United States Court of Appeals, Second Circuit
Nov 21, 2023
No. 22-3233 (2d Cir. Nov. 21, 2023)

Opinion

22-3233

11-21-2023

La'Shaun Clark, Plaintiff-Appellant, v. New York City Housing Authority, New York Insulation & Environmental Services, Inc., JLC Environmental Consultants, Inc., Defendants-Appellees.[*]
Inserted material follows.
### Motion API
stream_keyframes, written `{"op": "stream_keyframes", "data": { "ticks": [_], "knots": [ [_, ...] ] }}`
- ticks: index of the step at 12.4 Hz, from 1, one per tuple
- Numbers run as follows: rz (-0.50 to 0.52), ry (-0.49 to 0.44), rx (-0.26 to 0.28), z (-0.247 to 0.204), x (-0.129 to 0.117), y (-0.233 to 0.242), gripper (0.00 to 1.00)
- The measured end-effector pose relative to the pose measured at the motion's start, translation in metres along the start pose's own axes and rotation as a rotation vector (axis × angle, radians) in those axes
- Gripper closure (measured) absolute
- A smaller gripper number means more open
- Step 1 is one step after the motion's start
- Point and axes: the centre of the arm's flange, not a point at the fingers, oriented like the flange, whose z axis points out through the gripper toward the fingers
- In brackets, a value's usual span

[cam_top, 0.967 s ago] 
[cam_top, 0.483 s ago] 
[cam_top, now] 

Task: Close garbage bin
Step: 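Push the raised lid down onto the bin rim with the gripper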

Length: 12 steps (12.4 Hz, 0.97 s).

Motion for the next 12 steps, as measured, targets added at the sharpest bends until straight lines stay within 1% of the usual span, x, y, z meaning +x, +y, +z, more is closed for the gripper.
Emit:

For Plaintiff-Appellant: LA'SHAUN CLARK, pro se, Douglasville, GA. For Defendant-Appellee New York City Housing Authority: MIRIAM SKOLNIK, Herzfeld & Rubin, P.C., New York, NY. For Defendant-Appellee New York Insulation & Environmental Services, Inc.: DAVID SASSER (Richard Leff, on the brief), BBC Law, LLP, New York, NY. For Defendant-Appellee JLC Environmental Consultants, Inc.: MICHAEL SCHNEIDER, Kennedys CMK LLP, New York, NY.


UNPUBLISHED OPINION

SUMMARY ORDER

RULINGS BY SUMMARY ORDER DO NOT HAVE PRECEDENTIAL EFFECT. CITATION TO A SUMMARY ORDER FILED ON OR AFTER JANUARY 1, 2007, IS PERMITTED AND IS GOVERNED BY FEDERAL RULE OF APPELLATE PROCEDURE 32.1 AND THIS COURT'S LOCAL RULE 32.1.1. WHEN CITING A SUMMARY ORDER IN A DOCUMENT FILED WITH THIS COURT, A PARTY MUST CITE EITHER THE FEDERAL APPENDIX OR AN ELECTRONIC DATABASE (WITH THE NOTATION "SUMMARY ORDER"). A PARTY CITING A SUMMARY ORDER MUST SERVE A COPY OF IT ON ANY PARTY NOT REPRESENTED BY COUNSEL.

At a stated term of the United States Court of Appeals for the Second Circuit, held at the Thurgood Marshall United States Courthouse, 40 Foley Square, in the City of New York, on the 21st day of November, two thousand twenty-three.
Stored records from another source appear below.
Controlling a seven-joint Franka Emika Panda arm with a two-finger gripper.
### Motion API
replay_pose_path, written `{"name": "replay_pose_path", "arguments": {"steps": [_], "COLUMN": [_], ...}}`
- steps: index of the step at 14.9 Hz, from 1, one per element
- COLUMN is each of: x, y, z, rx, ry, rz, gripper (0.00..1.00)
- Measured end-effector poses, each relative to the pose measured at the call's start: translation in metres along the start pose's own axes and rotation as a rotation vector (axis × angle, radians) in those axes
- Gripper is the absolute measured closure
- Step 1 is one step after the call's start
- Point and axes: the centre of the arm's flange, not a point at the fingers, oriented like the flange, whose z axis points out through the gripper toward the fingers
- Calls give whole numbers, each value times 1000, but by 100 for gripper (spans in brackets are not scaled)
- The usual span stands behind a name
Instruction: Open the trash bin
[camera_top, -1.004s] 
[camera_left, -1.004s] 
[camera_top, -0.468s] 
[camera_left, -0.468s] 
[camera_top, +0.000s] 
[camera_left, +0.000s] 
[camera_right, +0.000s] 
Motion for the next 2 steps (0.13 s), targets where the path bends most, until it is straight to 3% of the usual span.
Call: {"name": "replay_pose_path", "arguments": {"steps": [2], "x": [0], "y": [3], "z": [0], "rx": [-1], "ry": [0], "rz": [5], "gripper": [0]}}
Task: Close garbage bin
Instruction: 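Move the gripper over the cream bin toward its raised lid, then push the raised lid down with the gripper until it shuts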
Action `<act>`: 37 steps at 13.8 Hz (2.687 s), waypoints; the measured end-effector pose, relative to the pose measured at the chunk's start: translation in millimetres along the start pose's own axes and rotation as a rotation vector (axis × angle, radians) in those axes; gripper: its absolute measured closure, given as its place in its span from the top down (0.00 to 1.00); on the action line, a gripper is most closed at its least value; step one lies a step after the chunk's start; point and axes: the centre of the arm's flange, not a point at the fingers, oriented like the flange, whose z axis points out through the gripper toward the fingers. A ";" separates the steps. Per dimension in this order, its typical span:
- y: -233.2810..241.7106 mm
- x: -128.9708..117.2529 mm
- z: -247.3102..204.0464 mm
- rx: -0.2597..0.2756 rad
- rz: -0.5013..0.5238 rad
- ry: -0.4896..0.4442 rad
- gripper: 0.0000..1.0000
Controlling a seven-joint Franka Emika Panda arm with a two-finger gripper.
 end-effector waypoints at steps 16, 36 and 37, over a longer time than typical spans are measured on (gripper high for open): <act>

Appeal from a judgment of the United States District Court for the Southern District of New York (Paul A. Engelmayer, Judge).

For Plaintiff-Appellant: LA'SHAUN CLARK, pro se, Douglasville, GA.

For Defendant-Appellee New York City Housing Authority: MIRIAM SKOLNIK, Herzfeld & Rubin, P.C., New York, NY.

For Defendant-Appellee New York Insulation & Environmental Services, Inc.: DAVID SASSER (Richard Leff, on the brief), BBC Law, LLP, New York, NY.

For Defendant-Appellee JLC Environmental Consultants, Inc.: MICHAEL SCHNEIDER, Kennedys CMK LLP, New York, NY.

PRESENT: JOHN M. WALKER, JR., REENA RAGGI, RICHARD J. SULLIVAN, CIRCUIT JUDGES.

UPON DUE CONSIDERATION, IT IS HEREBY ORDERED, ADJUDGED, AND DECREED that the December 28, 2022 judgment of the district court is AFFIRMED and the pending motions to expand the record are DENIED.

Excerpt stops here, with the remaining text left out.